Em decisão anunciada nesta sexta-feira, 1, durante o Plantão Judiciário Cível do Tribunal de Justiça do Ceará, o juiz Alisson do Valle Simeão negou um pedido de liminar em ação que solicitava estabelecimento do estado de lockdown no Ceará por conta da crise do novo coronavírus. O ação contra o Estado do Ceará foi realizado pelo advogado Tibério Maciel Carvalho.

A estratégia de lockdown, confinamento ou bloqueio total, é uma determinação extrema mais contundente por parte do Estado e deve ser adotada apenas em situação de grave ameaça ao sistema de saúde. Nesse cenário, todas as entradas do perímetro são bloqueadas por profissionais de segurança. Além disso, ninguém tem permissão de entrar ou sair do perímetro isolado. O objetivo é mesmo interromper qualquer atividade por um curto período de tempo.

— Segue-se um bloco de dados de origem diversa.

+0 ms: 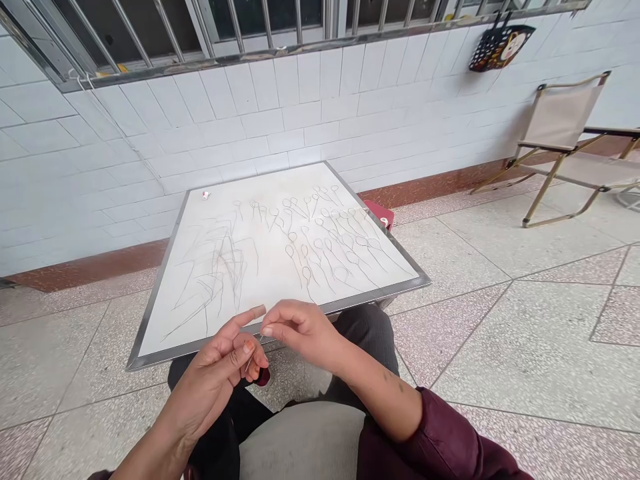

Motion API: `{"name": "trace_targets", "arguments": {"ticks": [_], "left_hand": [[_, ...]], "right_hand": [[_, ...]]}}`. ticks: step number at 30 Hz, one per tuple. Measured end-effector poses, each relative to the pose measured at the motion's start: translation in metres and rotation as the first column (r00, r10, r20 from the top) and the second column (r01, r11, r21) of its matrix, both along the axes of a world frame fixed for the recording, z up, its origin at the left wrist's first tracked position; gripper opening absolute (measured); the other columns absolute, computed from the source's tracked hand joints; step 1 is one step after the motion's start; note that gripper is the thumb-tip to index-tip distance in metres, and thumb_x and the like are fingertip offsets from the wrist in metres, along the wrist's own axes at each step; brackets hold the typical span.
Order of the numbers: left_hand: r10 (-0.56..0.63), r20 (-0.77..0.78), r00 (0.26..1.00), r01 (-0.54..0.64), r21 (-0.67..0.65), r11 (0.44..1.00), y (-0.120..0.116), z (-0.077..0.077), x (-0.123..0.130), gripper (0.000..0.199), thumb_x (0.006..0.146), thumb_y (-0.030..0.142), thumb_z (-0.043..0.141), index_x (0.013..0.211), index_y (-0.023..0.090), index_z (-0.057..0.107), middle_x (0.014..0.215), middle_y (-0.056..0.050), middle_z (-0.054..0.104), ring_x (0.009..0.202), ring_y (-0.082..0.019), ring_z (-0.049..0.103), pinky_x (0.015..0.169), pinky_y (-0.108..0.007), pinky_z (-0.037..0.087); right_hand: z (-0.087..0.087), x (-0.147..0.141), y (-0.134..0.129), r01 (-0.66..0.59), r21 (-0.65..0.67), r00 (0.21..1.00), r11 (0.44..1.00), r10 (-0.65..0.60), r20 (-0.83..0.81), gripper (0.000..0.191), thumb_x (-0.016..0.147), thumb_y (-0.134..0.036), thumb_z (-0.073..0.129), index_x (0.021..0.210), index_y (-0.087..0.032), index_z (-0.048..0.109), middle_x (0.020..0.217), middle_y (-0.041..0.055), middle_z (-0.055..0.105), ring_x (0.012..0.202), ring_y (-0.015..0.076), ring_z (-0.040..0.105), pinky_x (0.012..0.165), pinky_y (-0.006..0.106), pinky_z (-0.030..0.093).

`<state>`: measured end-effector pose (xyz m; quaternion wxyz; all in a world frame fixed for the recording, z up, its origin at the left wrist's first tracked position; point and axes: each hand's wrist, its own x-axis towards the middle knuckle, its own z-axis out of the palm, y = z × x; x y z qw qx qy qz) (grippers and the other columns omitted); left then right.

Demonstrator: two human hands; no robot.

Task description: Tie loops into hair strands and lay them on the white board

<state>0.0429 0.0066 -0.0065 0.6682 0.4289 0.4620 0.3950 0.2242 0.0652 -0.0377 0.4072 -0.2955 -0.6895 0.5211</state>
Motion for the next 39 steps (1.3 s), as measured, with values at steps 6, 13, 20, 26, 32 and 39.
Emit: {"name": "trace_targets", "arguments": {"ticks": [6,13,20,26,32,39], "left_hand": [[0.006,-0.038,0.999,-0.006,0.008,1.000,0.006,0.004,0.000,0.058,0.085,0.031,0.068,0.140,0.023,0.050,0.078,-0.003,0.069,0.059,-0.013,0.057,0.058,-0.027,0.041],[-0.013,-0.030,0.999,0.012,-0.052,0.999,0.008,0.006,-0.007,0.055,0.082,0.031,0.069,0.135,0.025,0.056,0.077,-0.003,0.070,0.047,-0.010,0.055,0.045,-0.022,0.039],[-0.056,-0.072,0.996,0.047,-0.113,0.992,0.010,0.016,-0.014,0.050,0.081,0.030,0.069,0.129,0.024,0.061,0.075,-0.002,0.068,0.038,-0.007,0.048,0.036,-0.018,0.035],[-0.023,-0.063,0.998,0.016,-0.116,0.993,0.007,0.020,-0.018,0.061,0.082,0.035,0.069,0.139,0.026,0.051,0.077,-0.002,0.068,0.035,-0.005,0.045,0.033,-0.018,0.029],[-0.028,-0.113,0.993,0.020,-0.077,0.997,0.003,0.020,-0.019,0.060,0.086,0.037,0.065,0.142,0.027,0.045,0.084,-0.002,0.069,0.047,-0.010,0.055,0.044,-0.022,0.042],[-0.025,-0.224,0.974,0.048,0.099,0.994,0.012,0.013,-0.015,0.051,0.090,0.038,0.060,0.138,0.025,0.050,0.077,0.000,0.066,0.052,-0.011,0.055,0.059,-0.029,0.048]], "right_hand": [[-0.001,-0.001,-0.001,-0.064,0.123,0.992,0.990,0.049,0.116,0.021,0.096,-0.036,0.054,0.090,-0.022,0.067,0.078,0.0008,0.063,0.074,0.0140,0.060,0.066,0.026,0.046],[-0.002,0.000,0.001,-0.086,0.278,0.982,0.957,0.034,0.186,0.022,0.099,-0.033,0.049,0.093,-0.022,0.068,0.078,0.0007,0.065,0.070,0.0126,0.059,0.066,0.025,0.044],[-0.002,-0.002,0.000,-0.072,0.292,0.987,0.954,0.025,0.162,0.019,0.098,-0.031,0.052,0.092,-0.023,0.067,0.077,-0.0003,0.064,0.069,0.0120,0.058,0.065,0.024,0.043],[-0.002,-0.004,-0.005,-0.013,0.218,0.977,0.976,-0.034,0.209,0.012,0.095,-0.031,0.055,0.100,-0.023,0.063,0.080,-0.0002,0.062,0.063,0.0110,0.053,0.059,0.023,0.043],[-0.001,-0.008,-0.010,0.033,0.285,0.971,0.958,-0.099,0.219,0.011,0.095,-0.026,0.053,0.091,-0.022,0.063,0.081,0.0012,0.063,0.067,0.0122,0.055,0.061,0.023,0.043],[-0.003,-0.011,-0.013,0.042,0.335,0.960,0.941,-0.132,0.248,0.011,0.096,-0.022,0.052,0.094,-0.021,0.063,0.082,0.0018,0.064,0.071,0.0136,0.058,0.064,0.025,0.043]]}}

O pedido alegava uma incapacidade do Estado em conseguir limitar a propagação do vírus. O juiz, no entanto, negou o pedido, argumentando que o tipo de solicitação seria mais válida e adequada quando propostos por órgão “institucionalmente encarregado da defesa da sociedade, como o Ministério Público, e não individualmente”.

Após decisão da Justiça do Maranhão na última quinta-feira, 30, quatro municípios da região metropolitana de São Luís, inclusive a capital, adotarão o regime pelo prazo de 10 dias, a partir do dia 5 de maio. Ou seja, a população das quatro cidades afetadas não pode sair de casa, sob pena de prisão por expor a perigo a vida ou saúde de outrem ou desobediência.

"Contudo, também é forçoso reconhecer que, diferente do caso maranhense, em que o pedido de lockdown foi apresentado por órgão institucionalmente encarregado da defesa da sociedade - Ministério Público, e no contexto de ação judicial mais adequada - ação civil pública - o presente caso trata-se de requerimento formulado por pessoa física individual, em sede de ação de obrigação de fazer”, afirma o documento do Ceará.